■ **What this task involves**
Your answer should be an exact copy of the data.

§

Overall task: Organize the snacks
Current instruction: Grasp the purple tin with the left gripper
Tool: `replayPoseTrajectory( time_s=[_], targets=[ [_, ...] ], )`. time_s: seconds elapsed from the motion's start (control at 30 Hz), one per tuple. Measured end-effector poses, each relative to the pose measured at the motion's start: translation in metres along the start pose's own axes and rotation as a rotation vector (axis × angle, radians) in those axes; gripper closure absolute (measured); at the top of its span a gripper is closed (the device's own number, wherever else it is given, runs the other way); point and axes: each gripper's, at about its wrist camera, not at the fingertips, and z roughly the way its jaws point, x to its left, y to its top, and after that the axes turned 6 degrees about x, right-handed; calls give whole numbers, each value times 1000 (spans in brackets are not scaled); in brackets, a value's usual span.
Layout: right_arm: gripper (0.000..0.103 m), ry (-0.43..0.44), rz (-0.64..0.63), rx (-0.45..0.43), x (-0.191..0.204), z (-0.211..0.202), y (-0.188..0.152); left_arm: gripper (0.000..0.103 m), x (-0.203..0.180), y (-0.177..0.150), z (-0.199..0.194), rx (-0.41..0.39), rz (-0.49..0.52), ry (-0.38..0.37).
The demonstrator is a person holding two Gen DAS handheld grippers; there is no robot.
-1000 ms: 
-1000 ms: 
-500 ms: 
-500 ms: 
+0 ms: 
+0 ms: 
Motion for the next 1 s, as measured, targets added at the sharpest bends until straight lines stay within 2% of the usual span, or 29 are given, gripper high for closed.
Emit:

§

■ **Result for this task**
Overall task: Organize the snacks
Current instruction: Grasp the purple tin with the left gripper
Tool: `replayPoseTrajectory( time_s=[_], targets=[ [_, ...] ], )`. time_s: seconds elapsed from the motion's start (control at 30 Hz), one per tuple. Measured end-effector poses, each relative to the pose measured at the motion's start: translation in metres along the start pose's own axes and rotation as a rotation vector (axis × angle, radians) in those axes; gripper closure absolute (measured); at the top of its span a gripper is closed (the device's own number, wherever else it is given, runs the other way); point and axes: each gripper's, at about its wrist camera, not at the fingertips, and z roughly the way its jaws point, x to its left, y to its top, and after that the axes turned 6 degrees about x, right-handed; calls give whole numbers, each value times 1000 (spans in brackets are not scaled); in brackets, a value's usual span.
Layout: right_arm: gripper (0.000..0.103 m), ry (-0.43..0.44), rz (-0.64..0.63), rx (-0.45..0.43), x (-0.191..0.204), z (-0.211..0.202), y (-0.188..0.152); left_arm: gripper (0.000..0.103 m), x (-0.203..0.180), y (-0.177..0.150), z (-0.199..0.194), rx (-0.41..0.39), rz (-0.49..0.52), ry (-0.38..0.37).
The demonstrator is a person holding two Gen DAS handheld grippers; there is no robot.
-1000 ms: 
-1000 ms: 
-500 ms: 
-500 ms: 
+0 ms: 
+0 ms: 
Motion for the next 1 s, as measured, targets added at the sharpest bends until straight lines stay within 2% of the usual span, or 29 are given, gripper high for closed.
Emit:

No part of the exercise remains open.